Records excerpted from a collection
=== Section Start ===
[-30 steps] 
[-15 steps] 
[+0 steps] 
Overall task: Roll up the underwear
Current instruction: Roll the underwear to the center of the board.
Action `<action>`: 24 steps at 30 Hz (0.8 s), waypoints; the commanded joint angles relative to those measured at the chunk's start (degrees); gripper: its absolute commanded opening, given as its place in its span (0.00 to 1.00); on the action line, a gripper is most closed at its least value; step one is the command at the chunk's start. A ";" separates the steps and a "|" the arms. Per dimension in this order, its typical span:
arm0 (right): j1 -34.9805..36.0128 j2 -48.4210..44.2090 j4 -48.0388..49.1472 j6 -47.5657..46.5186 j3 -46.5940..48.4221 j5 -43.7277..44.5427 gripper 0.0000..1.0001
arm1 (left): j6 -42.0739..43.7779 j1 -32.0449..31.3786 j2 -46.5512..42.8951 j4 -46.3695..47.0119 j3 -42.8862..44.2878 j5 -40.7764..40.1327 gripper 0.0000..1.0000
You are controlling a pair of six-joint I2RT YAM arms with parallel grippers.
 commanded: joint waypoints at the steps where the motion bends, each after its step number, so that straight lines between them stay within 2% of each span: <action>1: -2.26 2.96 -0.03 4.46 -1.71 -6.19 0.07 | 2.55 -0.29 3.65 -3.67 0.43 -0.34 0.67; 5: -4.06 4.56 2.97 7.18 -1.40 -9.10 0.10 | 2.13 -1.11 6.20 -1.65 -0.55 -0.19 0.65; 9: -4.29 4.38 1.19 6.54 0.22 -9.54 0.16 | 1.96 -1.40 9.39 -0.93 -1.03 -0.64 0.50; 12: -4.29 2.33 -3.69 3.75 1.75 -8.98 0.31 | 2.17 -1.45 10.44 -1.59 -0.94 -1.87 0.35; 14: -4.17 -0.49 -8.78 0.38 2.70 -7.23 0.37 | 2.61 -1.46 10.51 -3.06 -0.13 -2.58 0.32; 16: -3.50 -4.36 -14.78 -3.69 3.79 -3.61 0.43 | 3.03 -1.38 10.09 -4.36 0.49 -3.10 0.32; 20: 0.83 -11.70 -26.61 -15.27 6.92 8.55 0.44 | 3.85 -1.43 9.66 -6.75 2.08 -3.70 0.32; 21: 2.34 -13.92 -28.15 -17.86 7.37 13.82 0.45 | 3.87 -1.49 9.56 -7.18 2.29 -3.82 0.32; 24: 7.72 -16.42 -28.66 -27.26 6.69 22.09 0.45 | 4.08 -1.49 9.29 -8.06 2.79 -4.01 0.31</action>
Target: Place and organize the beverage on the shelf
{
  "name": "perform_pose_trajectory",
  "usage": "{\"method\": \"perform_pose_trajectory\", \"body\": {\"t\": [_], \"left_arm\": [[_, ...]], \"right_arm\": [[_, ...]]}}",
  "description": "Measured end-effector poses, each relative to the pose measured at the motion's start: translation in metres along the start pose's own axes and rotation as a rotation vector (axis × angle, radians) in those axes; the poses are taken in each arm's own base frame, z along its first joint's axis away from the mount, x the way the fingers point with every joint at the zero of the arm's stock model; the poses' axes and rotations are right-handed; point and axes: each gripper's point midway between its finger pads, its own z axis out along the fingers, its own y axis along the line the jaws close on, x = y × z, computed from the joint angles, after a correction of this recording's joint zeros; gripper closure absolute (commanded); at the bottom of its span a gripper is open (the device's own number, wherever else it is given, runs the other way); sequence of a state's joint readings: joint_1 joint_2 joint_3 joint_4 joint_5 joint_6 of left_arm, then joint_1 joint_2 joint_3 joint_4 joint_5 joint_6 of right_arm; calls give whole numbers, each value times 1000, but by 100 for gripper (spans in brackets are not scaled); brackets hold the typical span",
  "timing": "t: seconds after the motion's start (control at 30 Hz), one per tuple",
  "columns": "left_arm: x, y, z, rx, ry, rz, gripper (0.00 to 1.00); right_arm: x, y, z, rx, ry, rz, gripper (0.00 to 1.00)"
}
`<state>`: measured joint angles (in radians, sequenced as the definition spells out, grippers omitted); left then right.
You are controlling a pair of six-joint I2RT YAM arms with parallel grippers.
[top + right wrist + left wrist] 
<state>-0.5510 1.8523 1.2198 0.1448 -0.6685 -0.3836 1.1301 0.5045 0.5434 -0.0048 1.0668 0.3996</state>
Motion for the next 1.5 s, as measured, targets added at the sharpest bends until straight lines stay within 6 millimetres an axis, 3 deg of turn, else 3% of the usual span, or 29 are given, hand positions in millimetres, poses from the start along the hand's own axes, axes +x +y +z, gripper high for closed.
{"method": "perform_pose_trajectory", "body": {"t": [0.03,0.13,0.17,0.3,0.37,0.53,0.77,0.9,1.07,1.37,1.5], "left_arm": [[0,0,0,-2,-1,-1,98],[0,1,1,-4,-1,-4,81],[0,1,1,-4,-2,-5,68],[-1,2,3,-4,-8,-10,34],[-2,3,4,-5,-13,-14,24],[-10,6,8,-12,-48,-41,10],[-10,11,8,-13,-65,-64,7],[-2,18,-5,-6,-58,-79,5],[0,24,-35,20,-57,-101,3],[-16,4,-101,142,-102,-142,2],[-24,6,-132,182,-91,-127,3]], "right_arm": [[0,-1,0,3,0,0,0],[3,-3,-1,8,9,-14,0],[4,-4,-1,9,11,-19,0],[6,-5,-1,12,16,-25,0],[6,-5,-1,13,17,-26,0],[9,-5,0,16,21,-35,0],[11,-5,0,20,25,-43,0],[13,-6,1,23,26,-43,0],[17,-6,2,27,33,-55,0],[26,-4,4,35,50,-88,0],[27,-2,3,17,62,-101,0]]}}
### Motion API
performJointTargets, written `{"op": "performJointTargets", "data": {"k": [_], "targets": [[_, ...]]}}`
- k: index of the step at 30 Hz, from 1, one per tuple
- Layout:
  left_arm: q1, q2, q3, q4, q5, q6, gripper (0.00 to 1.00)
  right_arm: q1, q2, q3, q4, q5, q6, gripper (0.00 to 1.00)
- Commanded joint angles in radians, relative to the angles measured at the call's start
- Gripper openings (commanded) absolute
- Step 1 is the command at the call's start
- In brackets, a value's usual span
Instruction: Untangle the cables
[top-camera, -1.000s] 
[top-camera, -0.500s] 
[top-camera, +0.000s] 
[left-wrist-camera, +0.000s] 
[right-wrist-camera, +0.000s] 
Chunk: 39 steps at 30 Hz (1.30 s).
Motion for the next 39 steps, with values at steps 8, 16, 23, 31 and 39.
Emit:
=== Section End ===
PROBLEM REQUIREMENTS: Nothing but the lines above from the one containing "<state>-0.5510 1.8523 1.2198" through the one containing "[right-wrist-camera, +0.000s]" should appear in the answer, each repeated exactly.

WRITTEN ANSWER:
<state>-0.5510 1.8523 1.2198 0.1448 -0.6685 -0.3836 1.1301 0.5045 0.5434 -0.0048 1.0668 0.3996</state>
Motion for the next 1.5 s, as measured, targets added at the sharpest bends until straight lines stay within 6 millimetres an axis, 3 deg of turn, else 3% of the usual span, or 29 are given, hand positions in millimetres, poses from the start along the hand's own axes, axes +x +y +z, gripper high for closed.
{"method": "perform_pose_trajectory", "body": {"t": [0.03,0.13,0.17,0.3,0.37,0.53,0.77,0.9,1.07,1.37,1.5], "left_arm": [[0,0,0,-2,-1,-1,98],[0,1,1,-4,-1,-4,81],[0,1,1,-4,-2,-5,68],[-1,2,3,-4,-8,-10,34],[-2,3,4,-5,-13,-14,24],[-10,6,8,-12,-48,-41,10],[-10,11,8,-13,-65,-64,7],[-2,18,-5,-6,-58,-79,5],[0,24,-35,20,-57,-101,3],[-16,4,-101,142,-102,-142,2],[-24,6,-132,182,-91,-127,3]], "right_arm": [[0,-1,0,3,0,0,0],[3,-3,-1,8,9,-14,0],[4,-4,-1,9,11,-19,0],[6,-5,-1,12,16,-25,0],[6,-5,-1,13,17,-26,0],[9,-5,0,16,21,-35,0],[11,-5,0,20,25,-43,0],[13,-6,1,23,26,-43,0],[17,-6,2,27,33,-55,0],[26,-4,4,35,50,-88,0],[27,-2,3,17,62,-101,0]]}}
### Motion API
performJointTargets, written `{"op": "performJointTargets", "data": {"k": [_], "targets": [[_, ...]]}}`
- k: index of the step at 30 Hz, from 1, one per tuple
- Layout:
  left_arm: q1, q2, q3, q4, q5, q6, gripper (0.00 to 1.00)
  right_arm: q1, q2, q3, q4, q5, q6, gripper (0.00 to 1.00)
- Commanded joint angles in radians, relative to the angles measured at the call's start
- Gripper openings (commanded) absolute
- Step 1 is the command at the call's start
- In brackets, a value's usual span
Instruction: Untangle the cables
[top-camera, -1.000s] 
[top-camera, -0.500s] 
[top-camera, +0.000s] 
[left-wrist-camera, +0.000s] 
[right-wrist-camera, +0.000s] 

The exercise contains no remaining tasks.